I have one of the REALLY old iPod chargers at home (the ones that are 4" square, with the removable plug adapter like the iPad charger has), I'll try it tonight and report back. My test iPad is only at 89% currently, but I'll try to drain it a bit on the way home so it'll be a true test.


----------



## Cindy416 (May 2, 2009)

geko29 said:


> No, you _don't_. You can use the iPad charger, iPhone charger, iPod charger, or any computer to charge the iPad. I do it with a half-dozen of them on an extremely regular basis. The 10W wall chargers almost never get used (because we have so many of the others floating around). In fact, I charged one yesterday from about 30% using an iPhone charger (5W), all the way up to 100% in a few hours.
> 
> But if you don't believe me, see what Apple has to say:
> 
> I have one of the REALLY old iPod chargers at home (the ones that are 4" square, with the removable plug adapter like the iPad charger has), I'll try it tonight and report back. My test iPad is only at 89% currently, but I'll try to drain it a bit on the way home so it'll be a true test.
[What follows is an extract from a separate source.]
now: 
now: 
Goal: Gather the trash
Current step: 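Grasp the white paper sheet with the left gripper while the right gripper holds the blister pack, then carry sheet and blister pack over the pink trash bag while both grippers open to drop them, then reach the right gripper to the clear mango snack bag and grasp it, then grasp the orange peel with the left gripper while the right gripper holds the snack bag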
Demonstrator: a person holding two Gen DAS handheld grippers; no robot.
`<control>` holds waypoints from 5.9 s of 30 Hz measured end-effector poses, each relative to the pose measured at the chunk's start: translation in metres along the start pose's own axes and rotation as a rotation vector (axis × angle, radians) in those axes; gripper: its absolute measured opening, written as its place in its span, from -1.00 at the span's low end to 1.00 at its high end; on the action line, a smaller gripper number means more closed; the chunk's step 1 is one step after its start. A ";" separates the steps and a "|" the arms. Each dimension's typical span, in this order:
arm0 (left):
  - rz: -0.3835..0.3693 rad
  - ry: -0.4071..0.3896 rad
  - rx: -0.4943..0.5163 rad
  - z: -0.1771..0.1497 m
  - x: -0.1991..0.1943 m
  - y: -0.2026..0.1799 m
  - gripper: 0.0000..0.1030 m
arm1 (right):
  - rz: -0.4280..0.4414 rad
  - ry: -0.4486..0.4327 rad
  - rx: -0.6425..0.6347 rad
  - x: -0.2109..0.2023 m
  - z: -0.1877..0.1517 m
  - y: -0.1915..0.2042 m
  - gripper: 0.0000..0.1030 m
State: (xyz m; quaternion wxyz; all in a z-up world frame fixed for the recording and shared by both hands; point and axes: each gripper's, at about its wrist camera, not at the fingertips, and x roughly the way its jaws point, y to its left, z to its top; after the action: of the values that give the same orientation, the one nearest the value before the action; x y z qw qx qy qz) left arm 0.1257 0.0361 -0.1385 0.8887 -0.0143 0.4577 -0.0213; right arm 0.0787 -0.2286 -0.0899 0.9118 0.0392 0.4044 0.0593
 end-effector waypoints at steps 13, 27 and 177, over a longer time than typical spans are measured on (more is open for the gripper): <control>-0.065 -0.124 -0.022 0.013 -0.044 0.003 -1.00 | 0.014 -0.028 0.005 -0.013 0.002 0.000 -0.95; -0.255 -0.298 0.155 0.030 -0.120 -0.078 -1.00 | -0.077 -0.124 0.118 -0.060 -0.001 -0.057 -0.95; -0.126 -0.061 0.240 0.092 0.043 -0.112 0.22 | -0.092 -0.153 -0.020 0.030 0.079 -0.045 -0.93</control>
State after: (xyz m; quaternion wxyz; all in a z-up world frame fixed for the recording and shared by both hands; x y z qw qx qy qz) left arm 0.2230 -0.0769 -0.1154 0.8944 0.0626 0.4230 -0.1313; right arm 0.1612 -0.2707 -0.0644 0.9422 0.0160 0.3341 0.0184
That's interesting. I was going by something that I read when I got my first iPad back in April. Glad to know that I can use my iPhone charger or a fast USB port. I use my iPad charger to charge my Zaggmate case w/keyboard, so now I can charge both things at once. Thanks for the clarification. I went to the Apple support site to see if I could get some more tips about my battery, but there wasn't anything there with which I was unfamiliar.

Thanks again!


----------



## geko29 (Dec 23, 2008)

geko29 said:


> I have one of the REALLY old iPod chargers at home (the ones that are 4" square, with the removable plug adapter like the iPad charger has), I'll try it tonight and report back. My test iPad is only at 89% currently, but I'll try to drain it a bit on the way home so it'll be a true test.


As promised, tested with "iPod USB Power Adapter", Apple Model number A1102. This is a 5W USB brick from 2005 (2 years before iPhone and iPod Touch, 5 before iPad), designed for the 4th gen iPod photo/color. Results: charges iPad while screen is on, as expected. With iPad asleep, charges at a rate of 15% per hour, brick gets just barely above room temperature--about as warm as it gets charging a 1st Gen Nano or 5th Gen iPod Video.
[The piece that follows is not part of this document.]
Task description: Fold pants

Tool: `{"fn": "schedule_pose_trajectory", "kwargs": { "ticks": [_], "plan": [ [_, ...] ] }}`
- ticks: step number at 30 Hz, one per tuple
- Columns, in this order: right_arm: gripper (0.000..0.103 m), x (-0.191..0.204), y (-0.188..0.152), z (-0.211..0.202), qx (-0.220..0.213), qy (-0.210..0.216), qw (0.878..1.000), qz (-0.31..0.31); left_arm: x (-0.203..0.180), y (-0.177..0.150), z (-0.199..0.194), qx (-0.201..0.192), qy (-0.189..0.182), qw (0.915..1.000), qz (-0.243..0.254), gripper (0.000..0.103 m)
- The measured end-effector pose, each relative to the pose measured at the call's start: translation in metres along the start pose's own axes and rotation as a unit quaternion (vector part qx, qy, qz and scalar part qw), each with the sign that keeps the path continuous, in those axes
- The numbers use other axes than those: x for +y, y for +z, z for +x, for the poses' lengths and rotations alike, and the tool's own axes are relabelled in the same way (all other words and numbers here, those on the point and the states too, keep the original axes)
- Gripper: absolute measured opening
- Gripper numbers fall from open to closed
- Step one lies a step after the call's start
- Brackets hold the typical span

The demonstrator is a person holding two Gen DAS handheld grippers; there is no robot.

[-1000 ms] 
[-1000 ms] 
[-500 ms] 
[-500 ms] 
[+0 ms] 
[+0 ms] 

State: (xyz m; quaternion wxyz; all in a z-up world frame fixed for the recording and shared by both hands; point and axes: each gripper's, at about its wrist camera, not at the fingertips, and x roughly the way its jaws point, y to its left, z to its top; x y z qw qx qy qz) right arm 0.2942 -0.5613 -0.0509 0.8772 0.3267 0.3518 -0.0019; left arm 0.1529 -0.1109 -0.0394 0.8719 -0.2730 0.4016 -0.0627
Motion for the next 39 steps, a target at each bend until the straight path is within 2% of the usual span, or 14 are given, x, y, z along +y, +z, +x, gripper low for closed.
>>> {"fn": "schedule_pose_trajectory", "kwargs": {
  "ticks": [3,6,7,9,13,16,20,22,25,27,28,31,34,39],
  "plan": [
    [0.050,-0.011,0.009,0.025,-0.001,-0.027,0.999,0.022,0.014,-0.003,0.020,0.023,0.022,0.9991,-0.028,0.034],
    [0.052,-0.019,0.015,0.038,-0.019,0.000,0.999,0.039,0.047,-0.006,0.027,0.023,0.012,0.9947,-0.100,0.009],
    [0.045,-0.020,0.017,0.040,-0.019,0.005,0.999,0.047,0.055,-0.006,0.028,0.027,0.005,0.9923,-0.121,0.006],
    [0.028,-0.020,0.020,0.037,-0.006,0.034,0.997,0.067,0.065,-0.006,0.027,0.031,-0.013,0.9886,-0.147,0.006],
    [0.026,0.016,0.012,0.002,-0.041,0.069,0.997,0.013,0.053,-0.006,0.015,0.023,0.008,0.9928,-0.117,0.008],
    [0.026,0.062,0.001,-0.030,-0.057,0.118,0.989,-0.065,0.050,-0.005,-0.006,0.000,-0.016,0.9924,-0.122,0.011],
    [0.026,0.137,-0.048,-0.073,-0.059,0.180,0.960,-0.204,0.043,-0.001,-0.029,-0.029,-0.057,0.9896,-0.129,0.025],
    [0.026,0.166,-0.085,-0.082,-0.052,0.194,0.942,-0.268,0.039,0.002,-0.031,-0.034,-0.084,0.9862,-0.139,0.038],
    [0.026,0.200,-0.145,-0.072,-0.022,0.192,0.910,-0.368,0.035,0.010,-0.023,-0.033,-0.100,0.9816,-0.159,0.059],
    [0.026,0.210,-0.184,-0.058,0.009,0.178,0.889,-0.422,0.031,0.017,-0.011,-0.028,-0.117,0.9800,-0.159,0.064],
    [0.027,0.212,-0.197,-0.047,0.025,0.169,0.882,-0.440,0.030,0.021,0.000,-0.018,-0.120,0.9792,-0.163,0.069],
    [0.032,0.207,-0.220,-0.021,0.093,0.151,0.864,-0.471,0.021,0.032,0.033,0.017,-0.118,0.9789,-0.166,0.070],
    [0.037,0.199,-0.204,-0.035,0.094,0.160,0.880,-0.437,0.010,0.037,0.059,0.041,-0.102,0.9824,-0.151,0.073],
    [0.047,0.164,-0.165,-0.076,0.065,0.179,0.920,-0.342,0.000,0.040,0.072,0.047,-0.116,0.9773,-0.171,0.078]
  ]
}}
It would take 6 hours to fully recharge an iPad from 10% using this iPod charger, vs. 3 hours with the included charger. This is exactly what you would expect, given it can supply precisely half the current. A standard USB port on a 1+ year old computer would take approximately 12 hours, as current is halved yet again.


----------



## Sandpiper (Oct 28, 2008)

geko29 said:


> No, you _don't_. You can use the iPad charger, iPhone charger, iPod charger, or any computer to charge the iPad. I do it with a half-dozen of them on an extremely regular basis. The 10W wall chargers almost never get used (because we have so many of the others floating around). In fact, I charged one yesterday from about 30% using an iPhone charger (5W), all the way up to 100% in a few hours.
> 
> But if you don't believe me, see what Apple has to say


So no, I guess you do _have to_ according to Apple web site, but my experience was the iPod / 5W charger got quite warm when I accidentally charged (partially) iPad with it. Again, was told by the guys in the Apple Store here (Oakbrook, IL) to use iPad / 10W charger to charge iPad.


----------



## Cindy416 (May 2, 2009)

Sandpiper said:


> So no, I guess you do _have to_ according to Apple web site, but my experience was the iPod / 5W charger got quite warm when I accidentally charged (partially) iPad with it. Again, was told by the guys in the Apple Store here (Oakbrook, IL) to use iPad / 10W charger to charge iPad.


I'm sticking with my 10W charger unless I get desperate. I don't want my iPad to overheat, and I like to charge it as quickly as possible. It's good to know that we have options in the event that we need them.


----------



## jaimee83 (Sep 2, 2009)

Google; iPad charging, basicly it says to use the ac adapter.  I've always used the battery doctor app while charging  however with that running it prolongs the charging time.  Plug it in the AC adapter, let it go into the sleep mode and it'll fully charge in 3 - 4 hours.


----------